[Records from a data source]

**********

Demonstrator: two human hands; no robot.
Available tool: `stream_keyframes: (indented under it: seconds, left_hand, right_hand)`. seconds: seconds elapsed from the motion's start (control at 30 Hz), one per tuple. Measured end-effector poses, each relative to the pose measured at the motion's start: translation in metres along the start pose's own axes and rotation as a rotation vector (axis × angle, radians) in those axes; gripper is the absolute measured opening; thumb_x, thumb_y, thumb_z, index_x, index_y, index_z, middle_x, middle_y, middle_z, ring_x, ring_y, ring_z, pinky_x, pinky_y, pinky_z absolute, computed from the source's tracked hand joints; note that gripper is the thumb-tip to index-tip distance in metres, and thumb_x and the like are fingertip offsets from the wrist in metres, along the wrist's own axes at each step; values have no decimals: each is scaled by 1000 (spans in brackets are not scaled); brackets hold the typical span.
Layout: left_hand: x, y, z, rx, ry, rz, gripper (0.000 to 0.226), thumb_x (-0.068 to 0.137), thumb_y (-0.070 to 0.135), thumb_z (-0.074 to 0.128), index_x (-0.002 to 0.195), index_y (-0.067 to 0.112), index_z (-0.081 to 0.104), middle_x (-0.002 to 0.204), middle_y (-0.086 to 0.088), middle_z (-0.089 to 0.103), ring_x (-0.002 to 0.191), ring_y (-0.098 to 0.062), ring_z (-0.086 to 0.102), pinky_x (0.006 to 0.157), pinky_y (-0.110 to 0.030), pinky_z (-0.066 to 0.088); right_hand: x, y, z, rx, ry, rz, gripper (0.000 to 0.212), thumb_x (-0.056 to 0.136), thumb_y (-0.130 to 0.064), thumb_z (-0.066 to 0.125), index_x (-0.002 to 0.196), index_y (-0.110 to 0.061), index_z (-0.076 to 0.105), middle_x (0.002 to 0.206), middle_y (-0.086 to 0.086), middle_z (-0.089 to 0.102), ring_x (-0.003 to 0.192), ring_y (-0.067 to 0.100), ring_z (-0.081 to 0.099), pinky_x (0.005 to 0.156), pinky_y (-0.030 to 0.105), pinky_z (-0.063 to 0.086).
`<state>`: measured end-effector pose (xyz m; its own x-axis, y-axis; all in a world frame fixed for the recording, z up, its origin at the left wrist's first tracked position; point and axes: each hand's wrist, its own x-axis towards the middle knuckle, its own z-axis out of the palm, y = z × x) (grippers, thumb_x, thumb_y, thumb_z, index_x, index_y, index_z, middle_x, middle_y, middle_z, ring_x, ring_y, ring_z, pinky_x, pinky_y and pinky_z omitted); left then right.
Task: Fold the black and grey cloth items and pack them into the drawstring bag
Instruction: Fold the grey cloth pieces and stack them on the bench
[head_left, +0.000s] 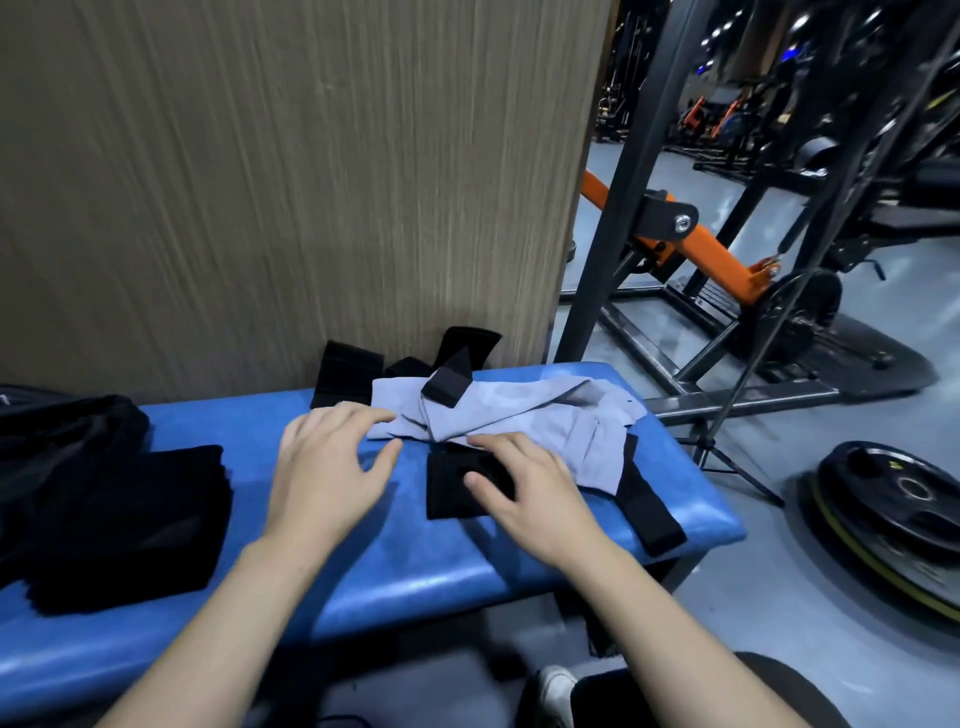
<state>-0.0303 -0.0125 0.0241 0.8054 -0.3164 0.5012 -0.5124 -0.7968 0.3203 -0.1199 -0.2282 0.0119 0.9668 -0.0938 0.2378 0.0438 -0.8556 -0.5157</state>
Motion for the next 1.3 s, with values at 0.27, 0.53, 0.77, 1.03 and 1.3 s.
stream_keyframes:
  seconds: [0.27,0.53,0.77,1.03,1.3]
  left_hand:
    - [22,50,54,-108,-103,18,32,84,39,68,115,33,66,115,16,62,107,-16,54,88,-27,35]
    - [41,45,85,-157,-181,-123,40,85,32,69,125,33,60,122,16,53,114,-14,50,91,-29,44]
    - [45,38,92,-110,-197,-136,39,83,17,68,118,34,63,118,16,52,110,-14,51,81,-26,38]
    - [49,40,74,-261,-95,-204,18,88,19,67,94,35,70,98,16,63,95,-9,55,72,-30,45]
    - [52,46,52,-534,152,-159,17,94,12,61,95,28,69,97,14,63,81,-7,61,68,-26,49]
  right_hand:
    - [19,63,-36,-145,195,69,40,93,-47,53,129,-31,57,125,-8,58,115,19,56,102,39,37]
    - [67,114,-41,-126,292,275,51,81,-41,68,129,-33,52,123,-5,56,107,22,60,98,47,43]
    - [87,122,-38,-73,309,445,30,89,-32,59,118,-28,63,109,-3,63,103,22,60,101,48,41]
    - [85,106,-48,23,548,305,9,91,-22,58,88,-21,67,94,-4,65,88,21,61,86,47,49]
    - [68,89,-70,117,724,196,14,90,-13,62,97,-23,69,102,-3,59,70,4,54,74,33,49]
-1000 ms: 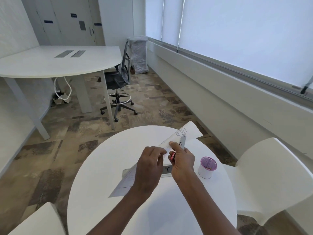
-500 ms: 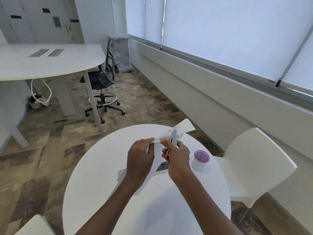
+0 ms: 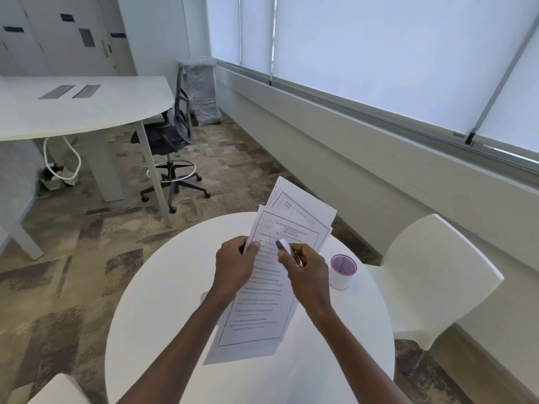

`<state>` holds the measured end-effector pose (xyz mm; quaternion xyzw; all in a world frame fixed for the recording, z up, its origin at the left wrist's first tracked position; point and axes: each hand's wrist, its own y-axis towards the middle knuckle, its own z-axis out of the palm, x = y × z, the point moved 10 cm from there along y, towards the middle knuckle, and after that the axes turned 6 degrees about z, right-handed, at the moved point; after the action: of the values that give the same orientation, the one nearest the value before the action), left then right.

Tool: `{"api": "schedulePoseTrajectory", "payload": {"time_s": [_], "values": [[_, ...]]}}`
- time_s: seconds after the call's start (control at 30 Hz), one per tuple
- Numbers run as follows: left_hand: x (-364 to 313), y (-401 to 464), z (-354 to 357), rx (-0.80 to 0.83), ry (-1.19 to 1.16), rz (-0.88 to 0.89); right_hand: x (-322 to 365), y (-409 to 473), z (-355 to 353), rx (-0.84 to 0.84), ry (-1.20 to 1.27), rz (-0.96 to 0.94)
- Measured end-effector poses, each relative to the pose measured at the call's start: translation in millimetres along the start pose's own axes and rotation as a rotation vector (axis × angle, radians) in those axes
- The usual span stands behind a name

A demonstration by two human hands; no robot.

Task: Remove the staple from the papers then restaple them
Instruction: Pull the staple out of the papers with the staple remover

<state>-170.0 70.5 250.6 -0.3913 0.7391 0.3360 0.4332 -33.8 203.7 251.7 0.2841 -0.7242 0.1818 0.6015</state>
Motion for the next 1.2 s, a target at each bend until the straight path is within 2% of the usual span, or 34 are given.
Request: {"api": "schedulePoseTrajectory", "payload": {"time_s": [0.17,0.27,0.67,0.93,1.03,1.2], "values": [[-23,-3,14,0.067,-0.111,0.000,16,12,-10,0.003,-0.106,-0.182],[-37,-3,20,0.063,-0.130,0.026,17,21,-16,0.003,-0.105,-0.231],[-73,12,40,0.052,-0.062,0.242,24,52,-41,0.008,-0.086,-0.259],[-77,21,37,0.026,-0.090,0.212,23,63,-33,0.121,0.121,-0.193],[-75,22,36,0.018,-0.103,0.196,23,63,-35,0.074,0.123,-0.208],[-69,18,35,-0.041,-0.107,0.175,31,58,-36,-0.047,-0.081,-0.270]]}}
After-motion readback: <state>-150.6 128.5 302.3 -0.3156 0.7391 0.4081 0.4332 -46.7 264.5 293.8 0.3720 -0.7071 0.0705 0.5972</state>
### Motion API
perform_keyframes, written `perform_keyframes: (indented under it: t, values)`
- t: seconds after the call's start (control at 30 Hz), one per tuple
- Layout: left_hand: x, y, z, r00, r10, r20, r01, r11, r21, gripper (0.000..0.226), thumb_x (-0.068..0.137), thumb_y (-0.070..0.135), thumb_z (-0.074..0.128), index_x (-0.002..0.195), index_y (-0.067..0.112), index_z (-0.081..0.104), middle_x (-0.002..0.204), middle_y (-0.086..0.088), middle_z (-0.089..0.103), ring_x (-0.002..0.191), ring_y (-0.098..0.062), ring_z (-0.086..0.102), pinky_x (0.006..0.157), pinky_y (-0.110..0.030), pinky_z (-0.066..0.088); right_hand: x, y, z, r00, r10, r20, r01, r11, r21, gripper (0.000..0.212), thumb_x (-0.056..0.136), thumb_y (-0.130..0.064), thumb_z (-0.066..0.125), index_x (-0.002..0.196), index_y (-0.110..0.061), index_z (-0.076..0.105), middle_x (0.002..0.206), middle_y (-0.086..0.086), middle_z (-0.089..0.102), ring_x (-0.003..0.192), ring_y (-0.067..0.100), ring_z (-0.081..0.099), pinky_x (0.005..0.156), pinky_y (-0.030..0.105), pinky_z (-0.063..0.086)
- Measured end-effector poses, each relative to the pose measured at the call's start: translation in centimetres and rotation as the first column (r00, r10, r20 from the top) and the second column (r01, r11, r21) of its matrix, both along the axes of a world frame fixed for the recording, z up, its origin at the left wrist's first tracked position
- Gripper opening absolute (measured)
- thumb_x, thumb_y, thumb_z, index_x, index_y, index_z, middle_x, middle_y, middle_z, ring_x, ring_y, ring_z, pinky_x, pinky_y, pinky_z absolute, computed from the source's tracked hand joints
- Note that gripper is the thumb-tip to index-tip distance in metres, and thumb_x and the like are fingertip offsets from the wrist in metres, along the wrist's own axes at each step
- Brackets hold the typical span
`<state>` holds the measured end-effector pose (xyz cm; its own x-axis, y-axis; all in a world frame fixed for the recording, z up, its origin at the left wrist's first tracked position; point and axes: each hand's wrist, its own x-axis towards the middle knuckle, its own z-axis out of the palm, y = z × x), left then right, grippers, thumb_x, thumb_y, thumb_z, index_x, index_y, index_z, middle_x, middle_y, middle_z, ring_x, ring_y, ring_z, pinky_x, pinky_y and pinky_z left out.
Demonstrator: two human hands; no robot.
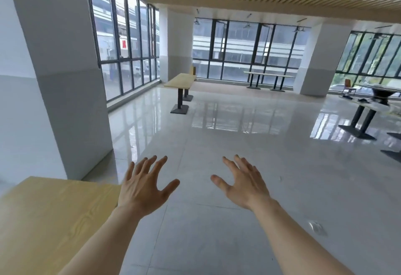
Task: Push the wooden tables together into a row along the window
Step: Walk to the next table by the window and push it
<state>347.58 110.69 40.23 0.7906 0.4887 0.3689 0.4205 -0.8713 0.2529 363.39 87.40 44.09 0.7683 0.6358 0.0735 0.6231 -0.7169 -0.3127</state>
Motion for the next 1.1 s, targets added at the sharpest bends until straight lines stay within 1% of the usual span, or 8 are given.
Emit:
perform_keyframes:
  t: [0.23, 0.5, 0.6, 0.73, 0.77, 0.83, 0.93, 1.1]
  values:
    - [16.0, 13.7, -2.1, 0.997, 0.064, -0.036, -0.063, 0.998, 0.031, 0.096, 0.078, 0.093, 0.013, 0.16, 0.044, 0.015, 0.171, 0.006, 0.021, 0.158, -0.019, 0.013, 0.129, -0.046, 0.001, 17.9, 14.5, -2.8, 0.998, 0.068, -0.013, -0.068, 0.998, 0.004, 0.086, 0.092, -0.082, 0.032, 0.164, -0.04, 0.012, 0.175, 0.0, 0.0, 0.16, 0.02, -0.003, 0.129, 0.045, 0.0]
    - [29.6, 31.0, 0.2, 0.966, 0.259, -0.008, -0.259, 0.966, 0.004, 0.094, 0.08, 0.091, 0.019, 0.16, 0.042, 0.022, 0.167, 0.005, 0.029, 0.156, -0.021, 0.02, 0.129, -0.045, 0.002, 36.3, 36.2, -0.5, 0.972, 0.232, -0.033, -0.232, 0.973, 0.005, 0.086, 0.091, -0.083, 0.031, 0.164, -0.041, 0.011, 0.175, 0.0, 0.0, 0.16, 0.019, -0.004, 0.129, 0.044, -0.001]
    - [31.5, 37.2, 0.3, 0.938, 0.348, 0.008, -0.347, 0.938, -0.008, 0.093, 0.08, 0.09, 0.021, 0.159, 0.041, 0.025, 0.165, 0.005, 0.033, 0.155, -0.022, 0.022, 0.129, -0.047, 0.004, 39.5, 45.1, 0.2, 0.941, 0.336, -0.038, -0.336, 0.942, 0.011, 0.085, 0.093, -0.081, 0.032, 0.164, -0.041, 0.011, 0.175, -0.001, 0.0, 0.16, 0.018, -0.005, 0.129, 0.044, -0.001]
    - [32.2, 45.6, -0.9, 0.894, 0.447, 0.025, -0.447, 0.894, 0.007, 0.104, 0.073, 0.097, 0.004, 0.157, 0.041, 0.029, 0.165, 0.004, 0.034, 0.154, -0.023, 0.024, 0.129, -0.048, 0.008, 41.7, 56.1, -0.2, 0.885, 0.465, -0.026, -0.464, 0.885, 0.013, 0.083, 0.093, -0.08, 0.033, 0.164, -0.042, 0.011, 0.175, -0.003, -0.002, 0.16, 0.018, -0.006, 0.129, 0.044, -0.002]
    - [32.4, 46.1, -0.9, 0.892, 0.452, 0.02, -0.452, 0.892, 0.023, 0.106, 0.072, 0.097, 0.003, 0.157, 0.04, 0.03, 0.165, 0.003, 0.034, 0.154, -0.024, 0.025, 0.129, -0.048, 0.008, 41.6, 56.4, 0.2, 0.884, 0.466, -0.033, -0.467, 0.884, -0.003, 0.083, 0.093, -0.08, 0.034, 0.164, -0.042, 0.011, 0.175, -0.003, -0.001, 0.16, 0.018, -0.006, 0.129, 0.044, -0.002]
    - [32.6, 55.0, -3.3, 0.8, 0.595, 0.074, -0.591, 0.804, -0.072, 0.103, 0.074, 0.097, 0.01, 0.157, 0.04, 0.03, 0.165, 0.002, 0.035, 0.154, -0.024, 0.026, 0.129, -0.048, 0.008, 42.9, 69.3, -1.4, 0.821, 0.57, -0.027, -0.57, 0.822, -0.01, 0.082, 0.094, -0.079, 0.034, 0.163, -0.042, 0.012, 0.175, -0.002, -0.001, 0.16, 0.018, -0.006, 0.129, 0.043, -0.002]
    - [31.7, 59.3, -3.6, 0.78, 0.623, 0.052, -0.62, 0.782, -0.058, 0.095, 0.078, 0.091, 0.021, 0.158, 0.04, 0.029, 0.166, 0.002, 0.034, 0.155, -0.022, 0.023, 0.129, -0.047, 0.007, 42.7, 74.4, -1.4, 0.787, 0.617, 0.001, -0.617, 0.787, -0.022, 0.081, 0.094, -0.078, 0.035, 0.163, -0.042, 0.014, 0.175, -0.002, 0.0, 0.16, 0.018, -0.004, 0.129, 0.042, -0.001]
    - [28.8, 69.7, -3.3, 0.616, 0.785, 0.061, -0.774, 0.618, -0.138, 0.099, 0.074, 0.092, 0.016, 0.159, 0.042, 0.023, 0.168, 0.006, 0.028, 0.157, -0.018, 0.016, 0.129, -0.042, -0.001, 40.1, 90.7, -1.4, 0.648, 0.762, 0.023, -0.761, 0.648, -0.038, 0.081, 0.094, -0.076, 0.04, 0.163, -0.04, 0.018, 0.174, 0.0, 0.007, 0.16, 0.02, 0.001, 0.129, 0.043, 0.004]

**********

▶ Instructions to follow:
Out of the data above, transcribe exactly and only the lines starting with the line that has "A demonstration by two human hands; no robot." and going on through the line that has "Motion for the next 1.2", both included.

▶ Answer below:
A demonstration by two human hands; no robot.

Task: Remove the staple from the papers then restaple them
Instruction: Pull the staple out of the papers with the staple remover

<state>-170.0 70.5 250.6 -0.3913 0.7391 0.3360 0.4332 -33.8 203.7 251.7 0.2841 -0.7242 0.1818 0.6015</state>
Motion for the next 1.2 s, a target at each bend until the straight path is within 2% of the usual span, or 34 are given.

The exercise has now been completed.